Pour le député RN, la PPE constitue un document « éminemment stratégique » qui ne peut être adopté sans un vote du Parlement. « Pourquoi contourner le Parlement ? Un débat n’est pas un vote », a-t-il martelé, accusant le gouvernement de gouverner « contre le peuple et contre ses représentants ». Selon lui, l’absence de vote traduit moins un manque de débat qu’une absence de majorité politique sur le fond de cette feuille de route énergétique.
Si le Rassemblement national se dit favorable à la relance du nucléaire, y compris à l’inscription de six nouveaux EPR dans la PPE, Sébastien Chenu estime que le texte ne se limite pas à cette orientation. « Il n’y a pas que le nucléaire », souligne-t-il, dénonçant une « montée en puissance des énergies intermittentes », en particulier l’éolien et le solaire, que son parti continue de contester.
Le député plaide pour un débat élargi sur d’autres filières, qu’il juge insuffisamment soutenues par le gouvernement : la biomasse et l’hydrogène. « Nous voulons une ligne claire, pas l’éternel “en même temps” du gouvernement », insiste-t-il, reprochant à l’exécutif de multiplier les orientations sans trancher réellement.
Interrogé sur la possibilité d’une motion de censure liée à la publication de la PPE par décret, Sébastien Chenu reste volontairement ambigu : « On ne s’interdit rien. Pourquoi s’interdirait-on quelque chose ? » Une menace à peine voilée, alors que le gouvernement cherche à sécuriser sa trajectoire énergétique sans passer par un vote parlementaire.

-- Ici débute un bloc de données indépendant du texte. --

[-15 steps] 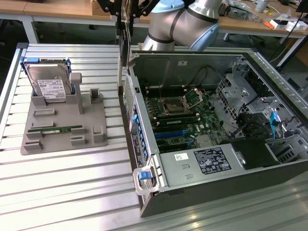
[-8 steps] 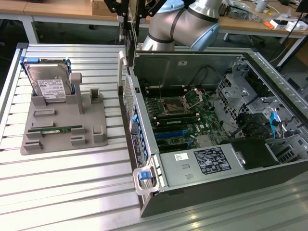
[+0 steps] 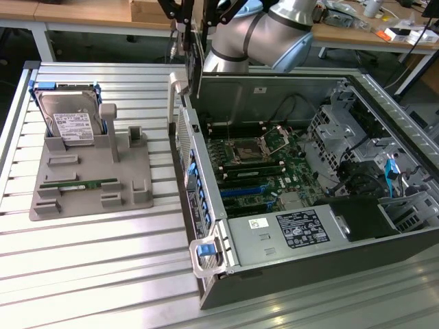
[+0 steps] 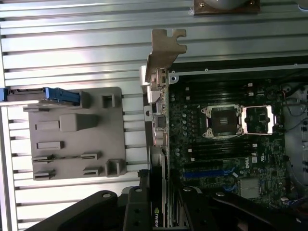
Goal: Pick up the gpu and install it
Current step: 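Pick up the gpu and move the gpu toward the slot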
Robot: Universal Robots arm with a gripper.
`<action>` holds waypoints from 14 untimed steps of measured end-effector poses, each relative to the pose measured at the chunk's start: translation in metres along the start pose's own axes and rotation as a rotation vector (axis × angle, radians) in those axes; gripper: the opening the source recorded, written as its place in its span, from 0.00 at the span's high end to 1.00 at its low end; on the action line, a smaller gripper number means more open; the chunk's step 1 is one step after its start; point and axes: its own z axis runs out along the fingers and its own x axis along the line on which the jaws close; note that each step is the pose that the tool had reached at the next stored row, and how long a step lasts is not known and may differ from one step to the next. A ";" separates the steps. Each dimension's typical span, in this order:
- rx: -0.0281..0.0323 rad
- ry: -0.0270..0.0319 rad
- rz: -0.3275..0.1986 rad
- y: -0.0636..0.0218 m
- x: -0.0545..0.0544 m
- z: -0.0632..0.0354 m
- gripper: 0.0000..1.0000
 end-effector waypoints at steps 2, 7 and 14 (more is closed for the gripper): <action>0.0002 0.0000 0.000 0.0001 -0.002 0.0001 0.73; 0.0008 0.0000 0.000 0.0006 -0.009 0.0003 0.73; 0.0012 -0.0001 0.000 0.0011 -0.015 0.0004 0.73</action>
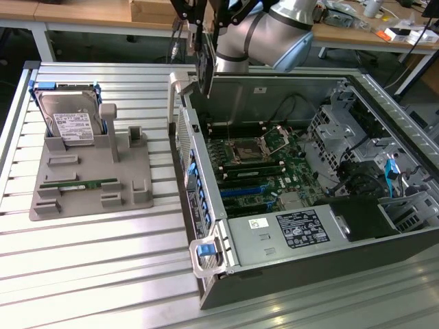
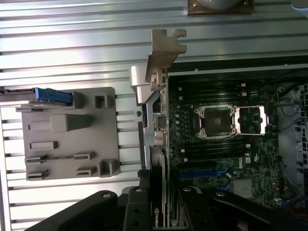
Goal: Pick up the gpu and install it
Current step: 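Pick up the gpu and move the gpu toward the slot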
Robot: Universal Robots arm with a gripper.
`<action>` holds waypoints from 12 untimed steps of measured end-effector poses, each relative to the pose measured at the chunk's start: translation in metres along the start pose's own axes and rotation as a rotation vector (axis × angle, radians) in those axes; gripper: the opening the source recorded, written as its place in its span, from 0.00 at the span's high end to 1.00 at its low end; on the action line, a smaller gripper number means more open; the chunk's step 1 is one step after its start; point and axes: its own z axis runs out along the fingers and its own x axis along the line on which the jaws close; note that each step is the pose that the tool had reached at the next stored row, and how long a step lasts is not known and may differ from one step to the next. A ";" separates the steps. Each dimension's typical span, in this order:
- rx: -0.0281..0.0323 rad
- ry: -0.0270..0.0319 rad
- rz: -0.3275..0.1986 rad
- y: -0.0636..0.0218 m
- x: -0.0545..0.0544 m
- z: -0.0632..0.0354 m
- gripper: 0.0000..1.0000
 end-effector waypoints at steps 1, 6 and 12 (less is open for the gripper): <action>0.0001 0.0000 0.000 0.0001 -0.001 0.0000 0.73; 0.0005 0.0000 0.000 0.0006 -0.008 0.0002 0.73; 0.0008 0.0000 0.000 0.0011 -0.015 0.0004 0.73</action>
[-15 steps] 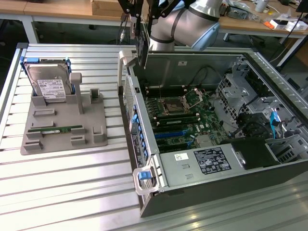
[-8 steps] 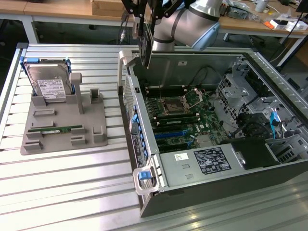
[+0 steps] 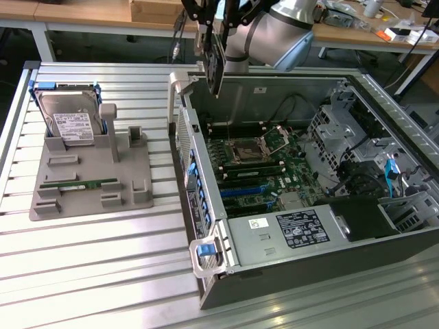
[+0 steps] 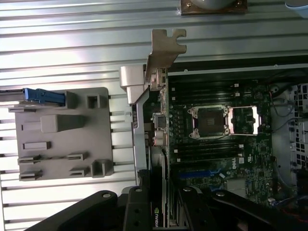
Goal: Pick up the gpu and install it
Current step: 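Pick up the gpu and move the gpu toward the slot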
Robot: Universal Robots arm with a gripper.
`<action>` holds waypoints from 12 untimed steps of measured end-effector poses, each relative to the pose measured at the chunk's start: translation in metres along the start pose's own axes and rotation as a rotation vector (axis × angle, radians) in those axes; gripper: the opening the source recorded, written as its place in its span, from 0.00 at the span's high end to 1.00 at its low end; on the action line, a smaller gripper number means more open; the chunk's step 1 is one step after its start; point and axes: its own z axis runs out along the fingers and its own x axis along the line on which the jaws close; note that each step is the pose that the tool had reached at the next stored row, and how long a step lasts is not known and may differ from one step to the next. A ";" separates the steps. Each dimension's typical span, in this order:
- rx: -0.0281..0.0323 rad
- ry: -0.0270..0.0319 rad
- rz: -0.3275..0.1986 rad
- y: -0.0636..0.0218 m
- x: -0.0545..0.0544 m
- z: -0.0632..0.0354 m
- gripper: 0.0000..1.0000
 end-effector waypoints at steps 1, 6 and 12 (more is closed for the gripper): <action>0.0001 0.0000 0.000 0.0002 -0.003 0.0001 0.73; 0.0005 -0.0001 0.000 0.0009 -0.012 0.0004 0.73; 0.0012 0.0000 0.000 0.0016 -0.023 0.0006 0.73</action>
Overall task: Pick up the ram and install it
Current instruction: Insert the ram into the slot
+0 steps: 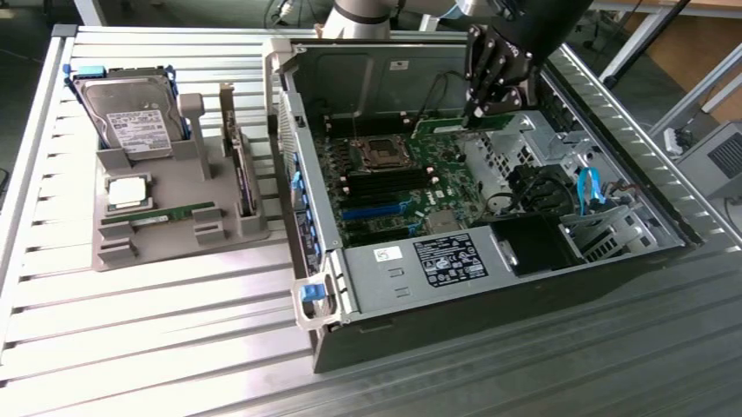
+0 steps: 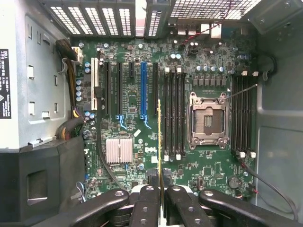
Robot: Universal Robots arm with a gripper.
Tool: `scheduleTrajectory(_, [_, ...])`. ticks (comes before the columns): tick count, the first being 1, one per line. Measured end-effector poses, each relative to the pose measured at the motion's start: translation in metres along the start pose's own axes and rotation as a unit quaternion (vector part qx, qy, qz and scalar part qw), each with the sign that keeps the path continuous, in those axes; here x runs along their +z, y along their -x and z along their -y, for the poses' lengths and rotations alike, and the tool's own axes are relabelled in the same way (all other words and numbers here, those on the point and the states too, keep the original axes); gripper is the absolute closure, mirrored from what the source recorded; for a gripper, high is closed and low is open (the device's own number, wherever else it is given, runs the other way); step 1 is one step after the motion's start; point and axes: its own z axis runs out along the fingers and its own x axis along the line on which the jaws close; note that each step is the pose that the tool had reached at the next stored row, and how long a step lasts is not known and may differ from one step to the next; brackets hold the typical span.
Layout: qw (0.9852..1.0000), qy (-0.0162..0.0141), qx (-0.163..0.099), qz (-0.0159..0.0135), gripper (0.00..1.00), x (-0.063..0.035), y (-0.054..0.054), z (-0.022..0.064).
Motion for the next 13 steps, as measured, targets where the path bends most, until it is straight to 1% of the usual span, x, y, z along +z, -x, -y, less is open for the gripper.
scheduleTrajectory(13, [1.0, -0.0001, 0.002, 0.0, 0.88, 0.0106, -0.0007, -0.0002])
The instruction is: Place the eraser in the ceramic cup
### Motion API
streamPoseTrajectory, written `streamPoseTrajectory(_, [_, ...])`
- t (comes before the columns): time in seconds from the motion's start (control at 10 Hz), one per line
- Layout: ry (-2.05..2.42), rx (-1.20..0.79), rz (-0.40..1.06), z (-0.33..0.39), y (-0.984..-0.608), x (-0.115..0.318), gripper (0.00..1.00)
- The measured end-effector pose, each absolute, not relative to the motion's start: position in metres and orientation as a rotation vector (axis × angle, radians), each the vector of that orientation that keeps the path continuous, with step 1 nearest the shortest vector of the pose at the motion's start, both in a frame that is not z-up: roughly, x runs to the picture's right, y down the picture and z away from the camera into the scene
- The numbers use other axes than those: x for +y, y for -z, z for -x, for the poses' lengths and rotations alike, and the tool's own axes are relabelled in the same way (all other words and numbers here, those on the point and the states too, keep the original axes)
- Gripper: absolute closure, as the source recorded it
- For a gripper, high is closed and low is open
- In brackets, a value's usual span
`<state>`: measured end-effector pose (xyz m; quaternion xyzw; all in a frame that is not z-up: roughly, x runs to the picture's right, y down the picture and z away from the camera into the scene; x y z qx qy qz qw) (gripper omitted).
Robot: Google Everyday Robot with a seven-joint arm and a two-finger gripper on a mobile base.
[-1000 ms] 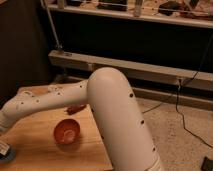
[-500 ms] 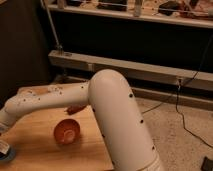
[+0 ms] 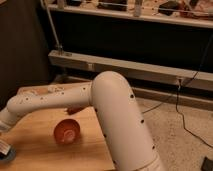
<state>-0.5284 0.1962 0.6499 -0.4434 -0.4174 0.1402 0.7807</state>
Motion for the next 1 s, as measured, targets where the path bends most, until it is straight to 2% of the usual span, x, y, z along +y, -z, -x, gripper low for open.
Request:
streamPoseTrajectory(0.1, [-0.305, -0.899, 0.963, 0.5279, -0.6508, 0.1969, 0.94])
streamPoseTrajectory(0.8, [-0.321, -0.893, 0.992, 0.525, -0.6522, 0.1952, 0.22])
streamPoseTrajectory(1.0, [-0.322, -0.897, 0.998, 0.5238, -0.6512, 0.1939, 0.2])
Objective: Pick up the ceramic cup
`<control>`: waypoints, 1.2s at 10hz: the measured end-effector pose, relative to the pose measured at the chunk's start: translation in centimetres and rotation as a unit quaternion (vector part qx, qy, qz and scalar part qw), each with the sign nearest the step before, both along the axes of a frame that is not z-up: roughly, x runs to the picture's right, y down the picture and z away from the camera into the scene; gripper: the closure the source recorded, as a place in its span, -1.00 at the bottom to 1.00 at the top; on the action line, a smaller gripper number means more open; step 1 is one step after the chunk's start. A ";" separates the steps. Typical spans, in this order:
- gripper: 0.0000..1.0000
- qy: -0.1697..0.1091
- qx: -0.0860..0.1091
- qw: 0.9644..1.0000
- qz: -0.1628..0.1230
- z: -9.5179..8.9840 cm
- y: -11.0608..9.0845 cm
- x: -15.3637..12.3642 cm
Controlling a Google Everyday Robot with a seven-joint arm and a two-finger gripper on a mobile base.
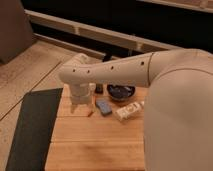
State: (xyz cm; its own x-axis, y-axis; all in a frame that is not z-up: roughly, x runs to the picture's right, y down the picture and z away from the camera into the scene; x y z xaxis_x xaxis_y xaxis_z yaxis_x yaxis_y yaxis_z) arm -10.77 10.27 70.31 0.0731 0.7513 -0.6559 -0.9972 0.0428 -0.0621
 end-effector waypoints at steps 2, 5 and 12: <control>-0.30 0.000 0.000 1.000 0.000 0.0 0.0 0.0; -0.30 0.000 0.000 1.000 0.000 0.0 0.0 0.0; -0.30 0.023 0.027 0.999 0.034 2.6 -4.0 5.5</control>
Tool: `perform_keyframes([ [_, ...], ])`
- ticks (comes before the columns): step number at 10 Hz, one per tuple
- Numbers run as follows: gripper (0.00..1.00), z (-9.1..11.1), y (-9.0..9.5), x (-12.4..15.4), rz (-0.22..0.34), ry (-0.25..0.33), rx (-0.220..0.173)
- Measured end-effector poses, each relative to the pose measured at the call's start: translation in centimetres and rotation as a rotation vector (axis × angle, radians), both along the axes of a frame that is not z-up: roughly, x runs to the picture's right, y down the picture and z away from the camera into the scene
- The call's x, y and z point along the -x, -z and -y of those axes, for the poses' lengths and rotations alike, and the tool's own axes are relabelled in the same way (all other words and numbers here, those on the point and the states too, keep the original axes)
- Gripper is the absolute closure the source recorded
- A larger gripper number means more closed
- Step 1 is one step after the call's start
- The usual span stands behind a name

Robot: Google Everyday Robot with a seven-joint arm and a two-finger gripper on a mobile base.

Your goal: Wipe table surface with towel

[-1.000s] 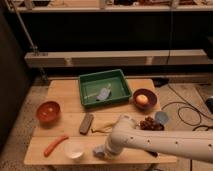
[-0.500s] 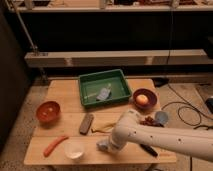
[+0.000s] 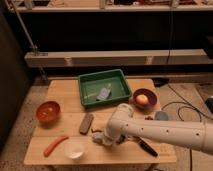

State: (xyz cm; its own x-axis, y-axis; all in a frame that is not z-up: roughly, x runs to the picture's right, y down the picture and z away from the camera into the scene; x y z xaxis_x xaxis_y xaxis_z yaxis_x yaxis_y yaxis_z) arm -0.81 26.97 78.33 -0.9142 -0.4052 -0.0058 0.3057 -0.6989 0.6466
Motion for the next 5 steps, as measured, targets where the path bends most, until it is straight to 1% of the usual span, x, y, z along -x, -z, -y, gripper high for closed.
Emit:
perform_keyframes([
  [1,1.00,-0.2,0.0,1.1,0.015,0.012,0.003],
  [2,1.00,-0.5,0.1,1.5,0.024,0.019,0.003],
  [3,1.00,-1.1,0.5,1.8,0.034,0.028,0.007],
  [5,1.00,-2.6,1.9,2.1,0.054,0.052,0.018],
])
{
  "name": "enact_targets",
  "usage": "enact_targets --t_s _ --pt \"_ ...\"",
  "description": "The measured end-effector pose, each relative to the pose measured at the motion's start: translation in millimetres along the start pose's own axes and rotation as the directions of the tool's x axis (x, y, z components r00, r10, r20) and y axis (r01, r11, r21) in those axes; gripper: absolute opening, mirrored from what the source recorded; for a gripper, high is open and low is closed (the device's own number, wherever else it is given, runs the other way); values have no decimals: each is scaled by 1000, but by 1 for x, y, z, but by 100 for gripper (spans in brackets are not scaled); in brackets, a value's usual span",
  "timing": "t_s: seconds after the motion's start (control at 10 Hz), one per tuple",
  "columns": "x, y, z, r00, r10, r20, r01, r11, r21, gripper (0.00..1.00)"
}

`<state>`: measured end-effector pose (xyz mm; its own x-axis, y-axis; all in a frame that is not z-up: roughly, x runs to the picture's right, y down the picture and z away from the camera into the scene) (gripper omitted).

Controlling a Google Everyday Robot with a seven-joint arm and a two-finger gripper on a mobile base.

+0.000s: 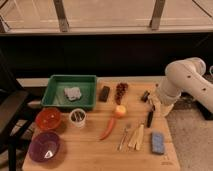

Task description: Stack cups into tray

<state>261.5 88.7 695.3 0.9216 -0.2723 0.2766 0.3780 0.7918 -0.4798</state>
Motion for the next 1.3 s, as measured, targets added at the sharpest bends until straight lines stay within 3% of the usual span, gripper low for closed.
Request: enact_targets --t_s 1.3 --pt "0 0 1 1000 0 1 0 1000 -1 66"
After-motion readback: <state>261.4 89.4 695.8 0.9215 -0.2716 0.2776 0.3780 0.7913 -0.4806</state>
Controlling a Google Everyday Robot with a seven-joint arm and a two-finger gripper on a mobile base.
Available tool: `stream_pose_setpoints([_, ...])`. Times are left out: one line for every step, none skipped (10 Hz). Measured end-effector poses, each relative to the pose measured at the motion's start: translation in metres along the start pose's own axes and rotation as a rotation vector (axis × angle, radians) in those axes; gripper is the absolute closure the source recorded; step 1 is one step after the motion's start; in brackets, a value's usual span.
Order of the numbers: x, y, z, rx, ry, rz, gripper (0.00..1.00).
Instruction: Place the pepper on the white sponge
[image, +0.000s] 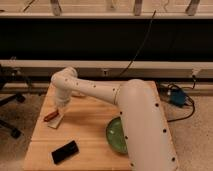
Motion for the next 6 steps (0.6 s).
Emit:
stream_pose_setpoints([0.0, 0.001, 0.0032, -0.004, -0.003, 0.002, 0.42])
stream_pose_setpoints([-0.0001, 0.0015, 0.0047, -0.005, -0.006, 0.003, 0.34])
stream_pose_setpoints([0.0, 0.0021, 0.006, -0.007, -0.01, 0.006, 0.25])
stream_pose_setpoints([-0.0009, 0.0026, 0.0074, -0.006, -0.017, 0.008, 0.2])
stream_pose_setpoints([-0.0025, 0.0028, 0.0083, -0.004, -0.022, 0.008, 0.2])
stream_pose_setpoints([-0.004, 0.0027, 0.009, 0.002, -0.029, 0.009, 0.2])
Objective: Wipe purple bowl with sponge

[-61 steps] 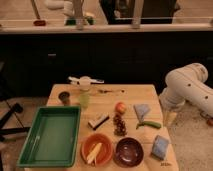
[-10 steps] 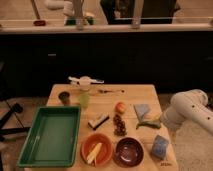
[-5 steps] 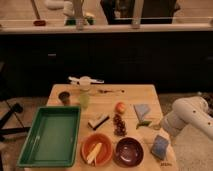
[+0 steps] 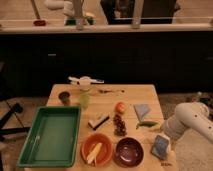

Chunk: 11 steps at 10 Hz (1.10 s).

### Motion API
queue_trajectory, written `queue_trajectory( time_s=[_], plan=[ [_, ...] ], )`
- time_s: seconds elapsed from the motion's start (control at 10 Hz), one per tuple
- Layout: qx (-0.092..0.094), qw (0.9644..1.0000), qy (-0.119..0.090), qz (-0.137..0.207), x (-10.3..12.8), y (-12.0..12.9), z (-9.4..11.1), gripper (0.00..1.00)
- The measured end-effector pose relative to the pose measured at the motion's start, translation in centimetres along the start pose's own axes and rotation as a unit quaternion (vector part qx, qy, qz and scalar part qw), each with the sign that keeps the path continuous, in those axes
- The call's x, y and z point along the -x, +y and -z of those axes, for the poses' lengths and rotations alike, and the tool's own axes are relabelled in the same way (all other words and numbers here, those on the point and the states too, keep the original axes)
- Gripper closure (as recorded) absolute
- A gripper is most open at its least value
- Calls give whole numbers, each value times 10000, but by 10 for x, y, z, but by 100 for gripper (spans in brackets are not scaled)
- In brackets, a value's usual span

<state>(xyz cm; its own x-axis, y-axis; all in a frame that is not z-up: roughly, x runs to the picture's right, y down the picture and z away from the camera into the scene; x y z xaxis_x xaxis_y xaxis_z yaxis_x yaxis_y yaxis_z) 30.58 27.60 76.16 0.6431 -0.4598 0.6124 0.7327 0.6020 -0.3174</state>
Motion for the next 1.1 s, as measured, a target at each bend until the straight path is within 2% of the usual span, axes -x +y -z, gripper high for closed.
queue_trajectory(
  time_s=[0.6,1.1],
  plan=[
    [172,9997,-177,-87,-4,25,-12,20],
    [341,9991,-268,-31,-4,23,-20,20]
  ],
)
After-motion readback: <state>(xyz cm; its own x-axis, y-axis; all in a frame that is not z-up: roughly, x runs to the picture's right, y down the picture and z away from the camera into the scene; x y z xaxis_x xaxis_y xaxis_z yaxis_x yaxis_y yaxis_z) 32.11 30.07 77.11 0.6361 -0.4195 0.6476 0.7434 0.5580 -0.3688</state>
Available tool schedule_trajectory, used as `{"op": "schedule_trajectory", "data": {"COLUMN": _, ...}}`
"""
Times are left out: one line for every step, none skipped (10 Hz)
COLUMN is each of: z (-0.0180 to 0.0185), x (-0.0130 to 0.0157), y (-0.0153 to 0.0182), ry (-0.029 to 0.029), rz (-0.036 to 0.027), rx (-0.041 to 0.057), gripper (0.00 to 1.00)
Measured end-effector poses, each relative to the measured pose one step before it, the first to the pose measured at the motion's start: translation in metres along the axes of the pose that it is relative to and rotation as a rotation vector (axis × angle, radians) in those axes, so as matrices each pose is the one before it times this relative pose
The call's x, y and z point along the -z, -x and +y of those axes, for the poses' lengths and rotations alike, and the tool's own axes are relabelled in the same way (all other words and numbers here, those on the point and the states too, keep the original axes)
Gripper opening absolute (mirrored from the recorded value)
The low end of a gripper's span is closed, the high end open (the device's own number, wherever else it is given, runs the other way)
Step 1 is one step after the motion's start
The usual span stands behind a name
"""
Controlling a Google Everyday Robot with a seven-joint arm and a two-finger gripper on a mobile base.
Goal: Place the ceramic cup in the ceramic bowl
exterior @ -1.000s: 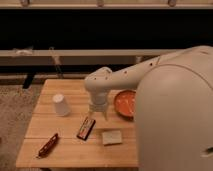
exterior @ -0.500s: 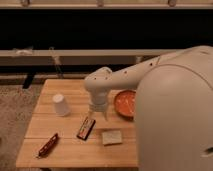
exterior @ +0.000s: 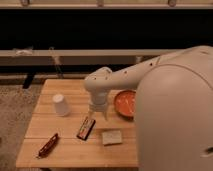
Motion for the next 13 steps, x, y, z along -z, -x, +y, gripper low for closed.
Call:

Au-delà de la méthode, l’élu RN met en garde contre les conséquences économiques de la politique énergétique actuelle. Il évoque une hausse probable des tarifs de l’énergie et s’appuie sur l’exemple du constructeur automobile Stellantis, confronté selon lui à de lourdes pertes et aux contraintes européennes sur l’électrification des véhicules d’ici 2035. « On nous dit toujours qu’il n’y aura pas de problème, et après on voit un pays qui se désindustrialise », affirme-t-il, disant n’avoir « zéro confiance » dans les assurances du gouvernement.
Alors que la publication imminente de la PPE est présentée par l’exécutif comme un impératif d’urgence et de stabilité pour les filières énergétiques, l’intervention de Sébastien Chenu illustre la profondeur du clivage politique autour de la stratégie énergétique française. Un clivage qui pourrait rapidement se traduire, à l’Assemblée nationale, par un nouvel épisode de tension institutionnelle.